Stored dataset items

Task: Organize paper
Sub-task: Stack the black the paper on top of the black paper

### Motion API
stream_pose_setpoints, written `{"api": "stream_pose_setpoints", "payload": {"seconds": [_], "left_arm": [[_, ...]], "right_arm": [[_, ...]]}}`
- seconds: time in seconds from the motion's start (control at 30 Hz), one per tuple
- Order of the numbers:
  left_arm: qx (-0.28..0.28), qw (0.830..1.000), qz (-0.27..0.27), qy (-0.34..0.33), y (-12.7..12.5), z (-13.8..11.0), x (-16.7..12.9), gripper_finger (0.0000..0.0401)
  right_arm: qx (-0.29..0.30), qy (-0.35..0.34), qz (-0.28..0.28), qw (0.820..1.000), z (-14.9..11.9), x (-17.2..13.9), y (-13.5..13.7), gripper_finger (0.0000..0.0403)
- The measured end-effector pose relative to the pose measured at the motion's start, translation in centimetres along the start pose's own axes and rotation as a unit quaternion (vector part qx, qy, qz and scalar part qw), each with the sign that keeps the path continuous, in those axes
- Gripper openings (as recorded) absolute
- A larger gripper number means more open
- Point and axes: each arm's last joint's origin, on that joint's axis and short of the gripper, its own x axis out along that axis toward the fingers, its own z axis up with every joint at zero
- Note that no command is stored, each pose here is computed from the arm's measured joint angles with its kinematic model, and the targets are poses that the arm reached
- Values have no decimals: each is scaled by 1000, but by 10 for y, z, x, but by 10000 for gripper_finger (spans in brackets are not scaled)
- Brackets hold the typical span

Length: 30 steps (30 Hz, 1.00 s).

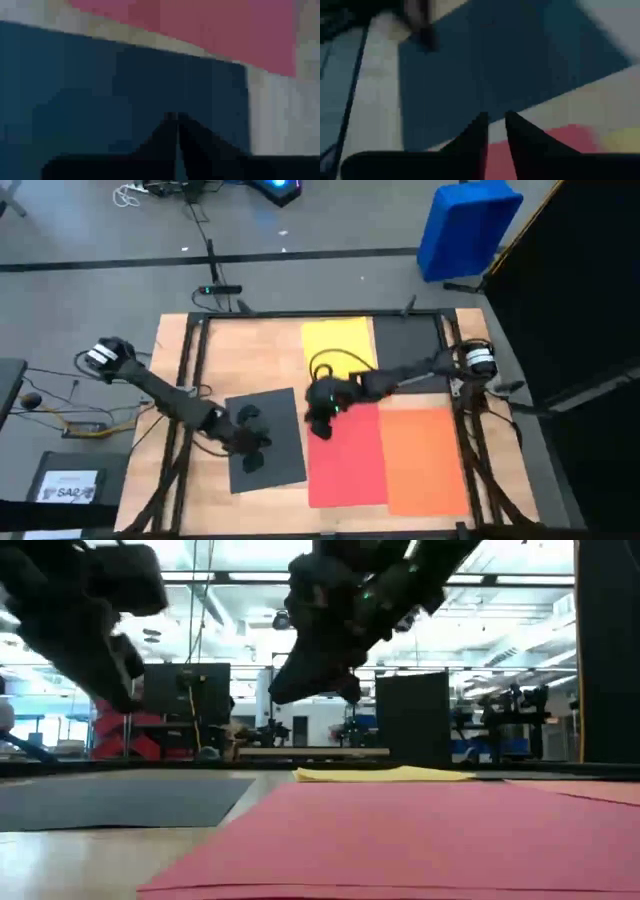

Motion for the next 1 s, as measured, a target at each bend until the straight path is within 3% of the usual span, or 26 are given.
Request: {"api": "stream_pose_setpoints", "payload": {"seconds": [0.2, 0.4, 0.53, 0.8, 1.0], "left_arm": [[-12, 1000, -1, 28, -12, -19, 6, 0], [-2, 998, 35, 59, -9, -28, 24, 0], [9, 992, 80, 92, 3, -30, 37, 0], [38, 988, 98, 113, 19, -20, 45, 0], [48, 984, 117, 125, 32, -14, 47, 0]], "right_arm": [[4, -16, -21, 1000, 13, -7, -34, 119], [-2, -23, -42, 999, 17, -10, -47, 151], [2, -30, -58, 998, 19, -9, -54, 155], [8, -20, -46, 999, 33, 28, -74, 155], [12, 16, -86, 996, 42, 45, -97, 155]]}}
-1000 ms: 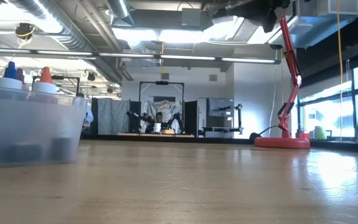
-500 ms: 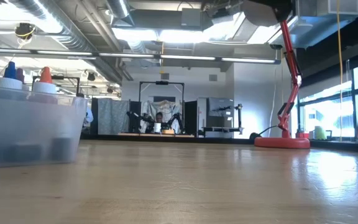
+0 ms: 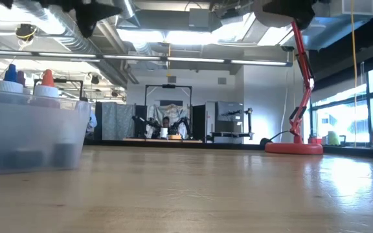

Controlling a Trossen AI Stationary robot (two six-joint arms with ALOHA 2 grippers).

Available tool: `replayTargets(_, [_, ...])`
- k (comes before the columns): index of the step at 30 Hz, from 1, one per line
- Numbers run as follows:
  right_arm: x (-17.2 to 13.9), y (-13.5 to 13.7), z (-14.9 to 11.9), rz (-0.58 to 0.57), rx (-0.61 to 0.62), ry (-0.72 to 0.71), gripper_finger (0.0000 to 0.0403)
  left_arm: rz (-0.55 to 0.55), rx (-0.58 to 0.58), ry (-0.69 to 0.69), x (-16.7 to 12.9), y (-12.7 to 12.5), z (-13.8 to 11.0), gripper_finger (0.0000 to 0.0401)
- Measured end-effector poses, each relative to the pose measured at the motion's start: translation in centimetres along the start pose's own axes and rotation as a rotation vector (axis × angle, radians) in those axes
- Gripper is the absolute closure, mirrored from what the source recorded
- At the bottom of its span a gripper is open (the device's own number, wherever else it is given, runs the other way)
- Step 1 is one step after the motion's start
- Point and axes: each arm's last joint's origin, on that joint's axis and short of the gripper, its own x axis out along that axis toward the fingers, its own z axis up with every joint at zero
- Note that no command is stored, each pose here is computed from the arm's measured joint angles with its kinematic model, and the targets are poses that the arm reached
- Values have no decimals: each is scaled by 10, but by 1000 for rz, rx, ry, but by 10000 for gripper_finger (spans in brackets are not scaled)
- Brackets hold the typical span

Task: Pick & Place food coloring
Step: Return to Home Position

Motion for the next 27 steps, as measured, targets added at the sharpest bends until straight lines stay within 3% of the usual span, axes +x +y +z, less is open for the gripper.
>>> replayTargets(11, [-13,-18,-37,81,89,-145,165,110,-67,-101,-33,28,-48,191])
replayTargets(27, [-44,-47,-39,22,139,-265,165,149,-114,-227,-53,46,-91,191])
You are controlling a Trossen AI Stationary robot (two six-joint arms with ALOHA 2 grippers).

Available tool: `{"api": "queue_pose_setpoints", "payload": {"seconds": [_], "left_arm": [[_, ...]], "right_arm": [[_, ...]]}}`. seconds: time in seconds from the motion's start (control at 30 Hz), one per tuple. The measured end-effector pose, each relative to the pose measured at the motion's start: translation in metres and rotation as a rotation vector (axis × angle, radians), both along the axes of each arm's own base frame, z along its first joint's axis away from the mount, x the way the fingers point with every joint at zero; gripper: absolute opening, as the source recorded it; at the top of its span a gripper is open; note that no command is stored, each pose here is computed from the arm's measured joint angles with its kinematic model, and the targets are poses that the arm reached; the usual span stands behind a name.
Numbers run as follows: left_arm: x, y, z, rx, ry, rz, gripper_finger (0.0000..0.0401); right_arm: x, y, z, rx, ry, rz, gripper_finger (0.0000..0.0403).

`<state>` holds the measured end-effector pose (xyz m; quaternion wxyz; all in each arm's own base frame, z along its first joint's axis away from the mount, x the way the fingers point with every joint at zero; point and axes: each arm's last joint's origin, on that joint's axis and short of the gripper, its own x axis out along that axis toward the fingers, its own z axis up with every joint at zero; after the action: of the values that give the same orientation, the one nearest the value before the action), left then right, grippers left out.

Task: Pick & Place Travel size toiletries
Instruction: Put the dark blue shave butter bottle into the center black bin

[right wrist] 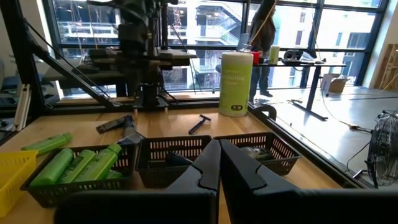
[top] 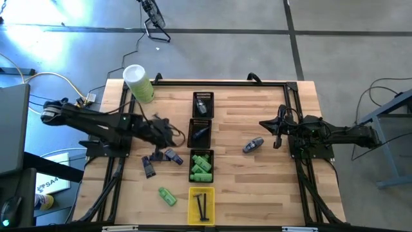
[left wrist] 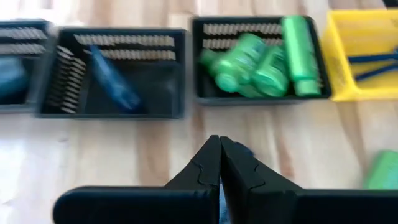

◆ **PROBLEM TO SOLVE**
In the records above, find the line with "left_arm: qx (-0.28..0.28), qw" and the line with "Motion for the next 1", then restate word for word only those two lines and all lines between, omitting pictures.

◆ **WRITTEN ANSWER**
  left_arm: qx (-0.28..0.28), qw (0.830..1.000), qz (-0.27..0.27), qy (-0.34..0.33), y (-12.7..12.5), z (-13.8..11.0), x (-16.7..12.9), gripper_finger (0.0000..0.0401)
  right_arm: qx (-0.29..0.30), qy (-0.35..0.34), qz (-0.28..0.28), qw (0.820..1.000), z (-14.9..11.9), x (-17.2..13.9), y (-13.5..13.7), gripper_finger (0.0000..0.0403)
- The measured end-effector pose relative to the pose measured at the motion's start, translation in centimetres along the start pose's own axes and rotation as a unit quaternion (vector part qx, qy, qz and scalar part qw), each with the sign that keeps the path continuous, in those axes
- Gripper openings (as recorded) absolute
- A larger gripper number means more open
- Point and axes: each arm's last joint's origin, on that joint's axis and short of the gripper, its own x axis out along that axis toward the fingers, its own z axis up with every joint at zero
- Note that no command is stored, each pose here is computed from the arm's measured joint angles with its kinematic model, and the targets are poses that the arm reached
- Values have no decimals: each is scaled by 1000, but by 10 for y, z, x, but by 10000 for gripper_finger (spans in brackets are not scaled)
- Brackets hold the typical span

Length: 30 steps (30 Hz, 1.00 s).


Motion for the next 1 s, as measured, a target at each bend until the straight path is within 3% of the usual span, or 26 are given.

The output returned above is complete.